No, we came to Rome amid various warnings of pickpockets, roaming bands of thieving gypsy children, and scamming taxi drivers. Not exactly a warm welcome to this once great city. It’s hard to sit back and enjoy your time here having to keep one eye out for marauders and one hand on your wallet. For all the outward leanings, this city is sadly living below it’s potential. As for the inside? Well, that is where the city gets it right. The food and the gracious hospitality.
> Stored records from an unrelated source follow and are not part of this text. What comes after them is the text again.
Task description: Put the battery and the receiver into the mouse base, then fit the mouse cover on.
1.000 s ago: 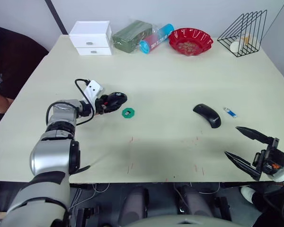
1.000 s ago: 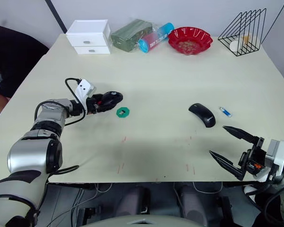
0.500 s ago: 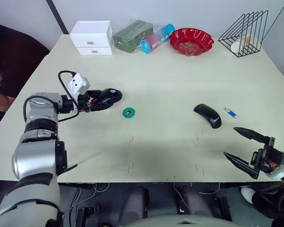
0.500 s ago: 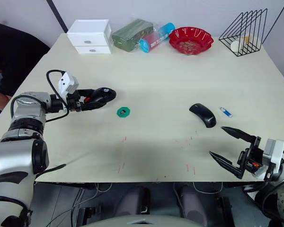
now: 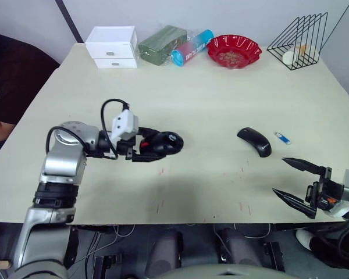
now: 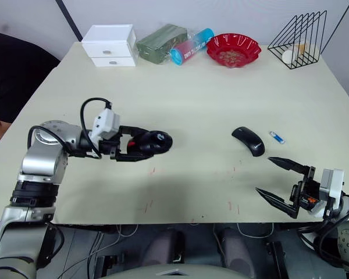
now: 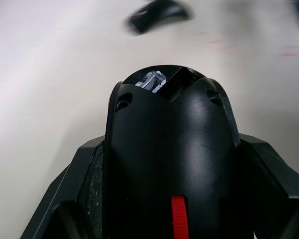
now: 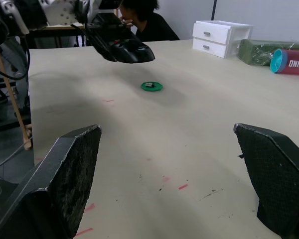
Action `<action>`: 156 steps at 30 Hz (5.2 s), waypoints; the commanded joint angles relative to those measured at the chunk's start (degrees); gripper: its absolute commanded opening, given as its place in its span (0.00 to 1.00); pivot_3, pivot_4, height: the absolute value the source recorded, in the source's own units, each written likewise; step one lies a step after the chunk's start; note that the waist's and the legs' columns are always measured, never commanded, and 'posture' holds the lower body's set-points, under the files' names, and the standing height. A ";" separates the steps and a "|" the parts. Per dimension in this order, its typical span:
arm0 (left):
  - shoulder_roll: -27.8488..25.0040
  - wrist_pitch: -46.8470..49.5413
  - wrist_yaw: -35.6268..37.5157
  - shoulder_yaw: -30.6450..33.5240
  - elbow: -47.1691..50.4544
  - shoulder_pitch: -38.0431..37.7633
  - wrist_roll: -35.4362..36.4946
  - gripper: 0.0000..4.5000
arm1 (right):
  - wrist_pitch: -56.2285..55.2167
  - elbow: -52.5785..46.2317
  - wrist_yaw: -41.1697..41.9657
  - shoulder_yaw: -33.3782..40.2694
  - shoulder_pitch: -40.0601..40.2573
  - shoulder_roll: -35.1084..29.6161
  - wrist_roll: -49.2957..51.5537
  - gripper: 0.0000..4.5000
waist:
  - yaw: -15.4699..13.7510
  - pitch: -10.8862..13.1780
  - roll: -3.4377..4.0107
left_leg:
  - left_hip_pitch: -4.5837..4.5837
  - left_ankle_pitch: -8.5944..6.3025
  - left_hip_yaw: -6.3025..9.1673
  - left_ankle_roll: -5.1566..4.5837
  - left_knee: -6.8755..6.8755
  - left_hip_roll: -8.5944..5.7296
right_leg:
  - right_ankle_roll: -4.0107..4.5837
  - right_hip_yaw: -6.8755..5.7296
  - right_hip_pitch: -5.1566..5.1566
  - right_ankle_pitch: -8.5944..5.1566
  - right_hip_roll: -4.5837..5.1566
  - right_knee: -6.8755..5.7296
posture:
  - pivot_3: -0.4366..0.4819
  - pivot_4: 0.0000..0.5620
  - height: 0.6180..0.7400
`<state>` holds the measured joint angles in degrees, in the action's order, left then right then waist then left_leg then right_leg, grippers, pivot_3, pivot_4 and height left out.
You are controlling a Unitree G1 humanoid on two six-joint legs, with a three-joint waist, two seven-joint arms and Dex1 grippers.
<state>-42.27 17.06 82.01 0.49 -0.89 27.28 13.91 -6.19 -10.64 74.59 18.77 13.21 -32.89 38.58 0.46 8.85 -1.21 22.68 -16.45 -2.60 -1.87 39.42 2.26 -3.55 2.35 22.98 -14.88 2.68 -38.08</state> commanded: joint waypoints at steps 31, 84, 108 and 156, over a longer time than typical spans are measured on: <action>8.59 3.36 -18.35 -25.12 13.46 -7.49 -10.61 0.66 | 6.39 5.00 -7.79 1.75 -1.78 -4.28 -4.38 1.00 | -0.54 -0.06 0.12 | -0.04 0.00 -0.09 -0.01 0.01 -0.06 | -0.01 0.14 -0.01 0.01 -0.03 0.07 | 0.48 0.27 1.00; 9.56 0.45 -17.64 -25.98 9.09 -5.20 -11.18 0.66 | 28.57 11.39 -18.65 -3.96 -22.10 -14.47 -14.63 0.02 | -1.24 -0.13 0.64 | 0.06 0.00 -0.10 -0.02 0.00 -0.06 | -0.05 0.14 0.02 0.03 -0.02 0.12 | 0.48 0.27 1.00; 10.61 -0.08 -17.97 -27.30 6.37 -4.67 -12.87 0.66 | 89.53 -37.23 -47.76 -12.86 -26.57 -6.97 12.69 0.02 | -1.20 -0.21 0.35 | 0.12 0.00 0.06 -0.03 0.02 -0.10 | -0.06 0.05 0.00 0.03 0.00 0.23 | 0.48 0.27 1.00; 11.99 2.81 -18.29 -27.46 6.89 -4.26 -13.00 0.66 | 93.38 -30.61 -74.76 -18.09 -33.91 -3.97 33.83 0.54 | -1.26 -0.39 0.27 | 0.20 -0.01 0.09 -0.06 -0.03 -0.05 | -0.05 0.01 0.02 0.02 0.04 0.36 | 0.48 0.27 1.00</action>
<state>-30.59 19.20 64.68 -25.43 7.09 23.24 2.28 89.43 -38.26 -3.00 -0.15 -20.70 -35.57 72.81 -0.80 8.46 -0.95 22.89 -16.46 -2.51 -1.93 39.38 2.21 -3.60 2.35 23.00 -14.86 2.73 -37.71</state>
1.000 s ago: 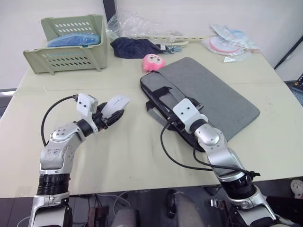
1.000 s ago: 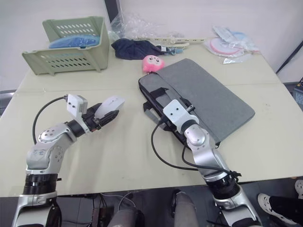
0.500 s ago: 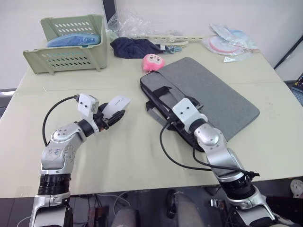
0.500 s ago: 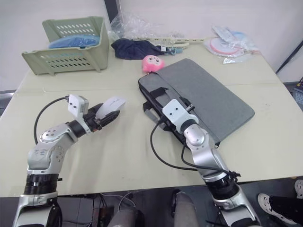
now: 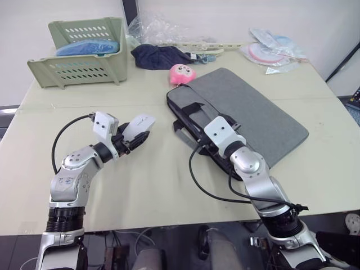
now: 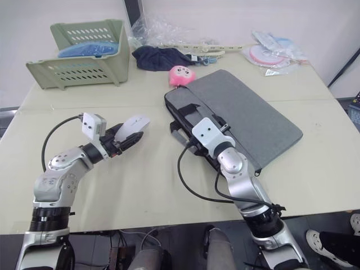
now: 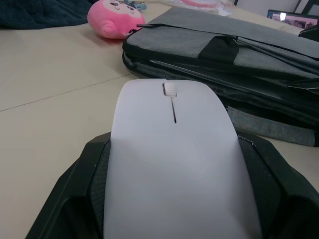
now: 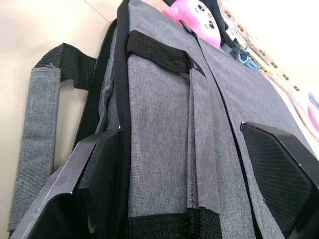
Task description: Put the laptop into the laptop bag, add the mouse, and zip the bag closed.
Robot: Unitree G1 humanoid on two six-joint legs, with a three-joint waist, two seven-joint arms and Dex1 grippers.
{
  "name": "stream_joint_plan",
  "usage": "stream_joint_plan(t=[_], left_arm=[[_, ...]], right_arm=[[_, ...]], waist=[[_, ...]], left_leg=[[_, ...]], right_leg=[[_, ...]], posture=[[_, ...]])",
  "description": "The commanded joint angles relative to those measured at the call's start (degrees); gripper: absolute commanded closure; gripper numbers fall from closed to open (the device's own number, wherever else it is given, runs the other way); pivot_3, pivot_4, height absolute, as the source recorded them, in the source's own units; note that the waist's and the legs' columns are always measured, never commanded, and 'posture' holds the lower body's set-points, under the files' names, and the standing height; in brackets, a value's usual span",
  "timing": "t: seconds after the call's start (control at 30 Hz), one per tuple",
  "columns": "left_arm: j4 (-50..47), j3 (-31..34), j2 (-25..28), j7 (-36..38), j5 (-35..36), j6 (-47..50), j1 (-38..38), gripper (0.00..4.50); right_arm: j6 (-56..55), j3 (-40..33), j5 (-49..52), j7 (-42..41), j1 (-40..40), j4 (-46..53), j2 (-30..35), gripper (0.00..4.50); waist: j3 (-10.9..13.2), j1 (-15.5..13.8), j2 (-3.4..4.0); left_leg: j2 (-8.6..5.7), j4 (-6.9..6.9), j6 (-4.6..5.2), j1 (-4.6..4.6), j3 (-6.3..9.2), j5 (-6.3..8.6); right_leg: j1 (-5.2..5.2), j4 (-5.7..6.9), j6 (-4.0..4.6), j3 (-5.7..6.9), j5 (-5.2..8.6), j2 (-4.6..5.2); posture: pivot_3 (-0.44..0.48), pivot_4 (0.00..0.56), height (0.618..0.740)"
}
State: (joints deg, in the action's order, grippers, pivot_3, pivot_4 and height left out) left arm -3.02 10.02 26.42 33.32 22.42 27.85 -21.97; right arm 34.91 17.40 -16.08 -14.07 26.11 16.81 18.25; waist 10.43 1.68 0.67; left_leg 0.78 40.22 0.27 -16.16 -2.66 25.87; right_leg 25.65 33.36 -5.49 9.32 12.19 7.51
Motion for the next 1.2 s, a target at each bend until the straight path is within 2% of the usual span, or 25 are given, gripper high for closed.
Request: stream_joint_plan(t=[0.03,0.1,0.23,0.73,1.2], left_arm=[[-2.5,-0.1,-0.2,-0.2,0.6,-0.2,0.0,1.66],[-2.6,-0.2,-0.3,-0.2,0.7,-0.1,0.0,1.66],[-2.8,-0.1,-0.4,-0.3,0.6,-0.1,0.1,1.66],[-3.2,-1.0,-0.7,-0.2,0.5,0.0,0.3,1.66],[-0.9,-4.8,-3.5,-0.1,-0.3,-1.6,-3.1,1.66]], right_arm=[[-1.0,-0.6,-0.5,-0.6,0.5,3.5,-0.4,1.83],[-1.0,-0.6,-0.6,-0.7,0.5,3.4,-0.5,2.80],[-0.8,-0.8,-0.6,-1.1,0.4,3.6,-0.7,4.48],[0.7,-1.2,-0.1,-2.3,1.0,4.6,-1.0,4.48],[18.0,-6.3,6.5,-12.3,13.9,10.2,3.4,4.48]], waist=[[0.0,0.0,0.00],[0.0,0.0,0.00],[0.0,-0.1,0.00],[0.0,-0.1,0.00],[0.0,0.0,0.04]], left_leg=[[0.00,0.00,0.00,0.00,0.00,0.00],[0.00,0.00,0.00,0.00,0.00,0.00],[-0.02,0.01,0.00,0.00,0.03,0.00],[-0.01,0.00,0.00,0.00,0.02,0.00],[-0.01,0.00,0.00,0.00,0.01,0.00]], right_leg=[[0.00,0.00,0.00,0.00,0.00,0.00],[0.00,0.00,0.00,0.00,0.00,0.00],[0.00,-0.01,0.00,0.00,0.00,0.02],[0.00,-0.01,0.00,0.01,0.00,0.01],[0.00,-0.02,0.00,0.01,0.00,-0.01]], posture=[[0.000,0.150,0.740],[0.000,0.150,0.740],[0.000,0.150,0.740],[0.000,0.150,0.740],[0.000,0.150,0.740]])
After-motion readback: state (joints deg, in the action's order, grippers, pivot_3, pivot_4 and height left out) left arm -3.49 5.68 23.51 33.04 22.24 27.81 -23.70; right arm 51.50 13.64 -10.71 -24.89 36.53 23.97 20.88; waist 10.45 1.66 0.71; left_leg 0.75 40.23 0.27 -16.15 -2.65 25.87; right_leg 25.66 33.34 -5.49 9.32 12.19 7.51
Like most sprawling metropolises I have visited, you do have to have a discerning eye for a good restaurant. Ask the locals, get recommendations, and normally, if they have pictures of the food on their windows, RUN!
Steer clear of the touristy areas and you can find some truly wonderful eats. But here in Rome, it’s hard to do as their is a tourist trap everywhere you turn. After awhile you just say, “Hey look, more ruins… Wooptadeedoo!” Be vigilant and you will find some seriously tasty treats – the best part of Rome! Like Luca’s the local Trattoria in the artsy area where we were staying just east of Termini Station with incredible caponata, friendly waiters, and a genuinely welcoming atmosphere. The cacio e pepe was quite rich and flavorful here.
Then there was another random find in Nana’s Vini e Cucina near the Spanish Steps. Oh what wonderful pasta alla amatriciana! The deep rich smoky bacon, tart tomato, and savory parmesan lovingly smothered the perfectly al dente bucatini as well as my taste buds. The flavor still haunts my memory. Truly a great foodie find, made all the better by our new waiter friend Salvatore who amped up our experience by providing us with two rounds of Limoncello gratis for our “Luna di Miele.” Grazie!
In keeping with the “get recommendations from locals” motif, Salvatore recommended the leather shop just next door which my wife, Kim, had been eyeballing all through dinner. It turned out to be another great find, as the brand new hand made brown/black fine Italian leather belt that adorns my waist can attest to.
I guess my first visit to Rome could have been more romantic. And we will have a another shot at it after our stay up north in Cinque Terre for a month, and I will do my best to adore the city. Just be aware, that if I do not come back to the states, it’s probably because I cold cocked some jackass trying to push a damn “selfie” stick on me after I have thrice told him to “Feckoff!”